How do I better myself? Self-improvement is big business these days. Countless publications on finding, building, rebuilding and re-imagining oneself can be seen in the self-help sections in book stores. While I do not agree with the means or the worldviews of many of the authors on how to do this, I do agree seeking to better oneself as an overall good thing.
I graduated one year ago this past week. I was hit with this wave of self-evaluation. How far have I gotten versus how far I want to be? Am I content with my life? With my work, relationships? With myself? While trying to not drive myself totally insane (which isn’t too hard to do), I took time to ponder my life. I came to a haunting yet strangely calming conclusion- a lot of people and ways of thinking have been omitted from my life in the past year.
Allow me to elaborate further. I had numerous friends and acquaintances from college and my hometown that I now no longer associate with. These disassociations were intentional. Sometimes they were mutual, sometimes one-sided. These people either found me not worth having around or I found them toxic and had to say good bye. Either way, it has been for the best.
As for ways of thinking, I now am very cautious to not make idols of material items or temporary positions. A specific job title or standing, award, type of apartment or car are all examples of things I was really stressing myself to the point of anger and fatigue over. God really had to grab me by the shoulder and shake me. He was saying,” are these things so much more important to you than me?” Consciously I was telling him and myself, “no, of course not!” I looked at how much time and effort I out into thinking about, talking about and working towards those things versus time I spent with God. Needless to say, there was incongruence with the reality of my life and what I was saying was real.

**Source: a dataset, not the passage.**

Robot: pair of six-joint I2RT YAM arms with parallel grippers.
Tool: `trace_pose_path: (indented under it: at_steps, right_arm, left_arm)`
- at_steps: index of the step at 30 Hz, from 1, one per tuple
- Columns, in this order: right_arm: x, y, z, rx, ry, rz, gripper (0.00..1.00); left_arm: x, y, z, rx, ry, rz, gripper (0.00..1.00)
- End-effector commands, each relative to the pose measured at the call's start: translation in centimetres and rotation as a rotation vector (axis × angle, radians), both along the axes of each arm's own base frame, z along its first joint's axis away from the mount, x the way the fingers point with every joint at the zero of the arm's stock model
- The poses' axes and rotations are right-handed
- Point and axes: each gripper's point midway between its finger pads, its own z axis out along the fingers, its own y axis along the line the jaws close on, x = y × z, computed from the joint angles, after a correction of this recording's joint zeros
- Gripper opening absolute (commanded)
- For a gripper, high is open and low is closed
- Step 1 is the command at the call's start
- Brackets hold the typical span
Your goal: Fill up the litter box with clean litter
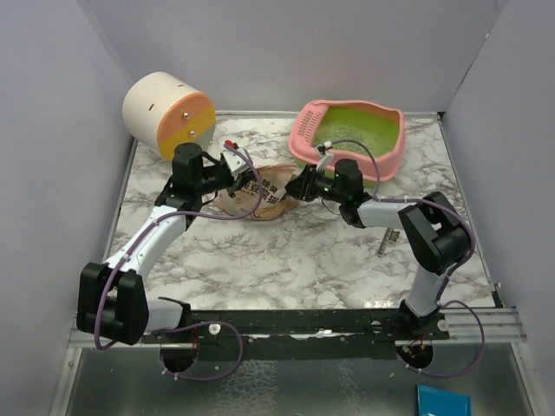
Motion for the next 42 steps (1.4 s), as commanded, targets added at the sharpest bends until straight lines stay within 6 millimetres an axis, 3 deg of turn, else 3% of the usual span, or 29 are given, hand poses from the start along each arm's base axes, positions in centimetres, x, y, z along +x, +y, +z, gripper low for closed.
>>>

I recognize now that and have even experienced firsthand I can lose relationships, objects, positions all within a moment. However, God never leaves. His word never leaves, his goodness, his care or his love. How foolish was I to take my focus off of that and onto things that could care less about me and could be gone in a moment’s notice.
I have gained so much more though. I have more peace with where I am at in life, what I am doing, with the relationships I do have and with God. I have fallen back in love with the cool rustle of an evening breeze, the chirp of the birds in the morning and the feeling of satisfaction from a day’s work. While striving to get promoted, obtain the home of my dreams and gain more financial stability are prudent things I am and should do, they are not running my life. People who are not interested in what I have to offer as a person and can not accept the flaws I have are not running my life. Jesus told us we would have to lose our lives to find it (Matthew 10:39) , but by doing so we gain him. You might lose family, friends, significant others, material items and titles. Take comfort, because you gained a closer relationship with Christ and he only wants what is best for you and will deliver it to you in good time. He is a friend that sticks closer than a brother and that means more to me now than perhaps it ever has.
“The more a man can forget, the greater the number of metamorphoses which his life can undergo; the more he can remember, the more divine his life becomes.”
~Soren Kierkegaard
Very true. Great writing, too. He guides and provides. Thank you. Blessings, Shirley Bocook
LikeLike
Ms. Bocook,
Thank you for your gracious feedback. You are right, He does do that faithfully. You are welcome and blessings to you also.